▶ _Brief_
Lines from the beginning of the data below through the one containing "Might I ask you to point at the black long" are to be printed exactly as they appear.

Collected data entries
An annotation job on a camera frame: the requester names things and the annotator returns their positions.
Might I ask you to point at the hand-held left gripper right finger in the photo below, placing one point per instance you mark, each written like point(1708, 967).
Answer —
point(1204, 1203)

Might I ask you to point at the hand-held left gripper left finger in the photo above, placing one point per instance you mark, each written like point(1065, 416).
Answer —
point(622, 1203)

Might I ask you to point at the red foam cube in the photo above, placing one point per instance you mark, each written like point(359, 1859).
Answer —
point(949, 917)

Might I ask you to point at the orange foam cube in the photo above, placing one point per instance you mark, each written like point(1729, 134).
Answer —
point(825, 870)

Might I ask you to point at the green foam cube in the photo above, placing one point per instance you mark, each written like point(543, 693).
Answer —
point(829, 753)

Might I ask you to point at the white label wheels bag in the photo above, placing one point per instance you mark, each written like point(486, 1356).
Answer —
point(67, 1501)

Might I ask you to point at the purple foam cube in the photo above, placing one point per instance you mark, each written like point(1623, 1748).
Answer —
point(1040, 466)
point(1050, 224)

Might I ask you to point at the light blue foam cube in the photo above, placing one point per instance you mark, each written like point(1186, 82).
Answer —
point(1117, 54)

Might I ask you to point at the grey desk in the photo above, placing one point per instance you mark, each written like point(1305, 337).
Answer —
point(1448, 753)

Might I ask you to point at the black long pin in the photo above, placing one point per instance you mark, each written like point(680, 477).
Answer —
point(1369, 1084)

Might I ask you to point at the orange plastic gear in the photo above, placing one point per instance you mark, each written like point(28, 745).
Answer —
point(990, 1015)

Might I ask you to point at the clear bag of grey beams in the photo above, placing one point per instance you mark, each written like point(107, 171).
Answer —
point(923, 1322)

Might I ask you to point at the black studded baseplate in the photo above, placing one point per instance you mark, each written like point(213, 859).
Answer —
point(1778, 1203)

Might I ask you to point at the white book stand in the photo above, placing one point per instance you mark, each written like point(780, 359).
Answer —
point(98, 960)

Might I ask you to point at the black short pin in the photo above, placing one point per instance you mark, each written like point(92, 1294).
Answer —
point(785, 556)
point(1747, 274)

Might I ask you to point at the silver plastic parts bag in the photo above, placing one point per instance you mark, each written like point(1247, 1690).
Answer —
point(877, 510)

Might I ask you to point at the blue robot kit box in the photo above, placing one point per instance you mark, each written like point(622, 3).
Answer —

▶ _Answer box_
An annotation job on a camera frame: the requester names things and the annotator returns their positions.
Might I ask you to point at the hand-held left gripper right finger in the photo below, placing one point per instance you mark, each written like point(1708, 967).
Answer —
point(1204, 1203)

Might I ask you to point at the hand-held left gripper left finger in the photo above, placing one point per instance you mark, each written like point(1065, 416).
Answer —
point(622, 1203)

Might I ask you to point at the red foam cube in the photo above, placing one point per instance you mark, each written like point(359, 1859).
Answer —
point(949, 917)

Might I ask you to point at the orange foam cube in the photo above, placing one point per instance you mark, each written like point(1729, 134).
Answer —
point(825, 870)

Might I ask you to point at the green foam cube in the photo above, placing one point per instance you mark, each written like point(543, 693).
Answer —
point(829, 753)

Might I ask you to point at the white label wheels bag in the photo above, placing one point per instance you mark, each written like point(486, 1356).
Answer —
point(67, 1501)

Might I ask you to point at the purple foam cube in the photo above, placing one point per instance you mark, each written like point(1623, 1748).
Answer —
point(1040, 466)
point(1050, 224)

Might I ask you to point at the light blue foam cube in the photo above, placing one point per instance you mark, each written like point(1186, 82).
Answer —
point(1117, 54)

Might I ask you to point at the grey desk in the photo above, placing one point per instance you mark, each written like point(1305, 337).
Answer —
point(1448, 753)

Might I ask you to point at the black long pin in the photo above, placing one point per instance you mark, each written like point(680, 477).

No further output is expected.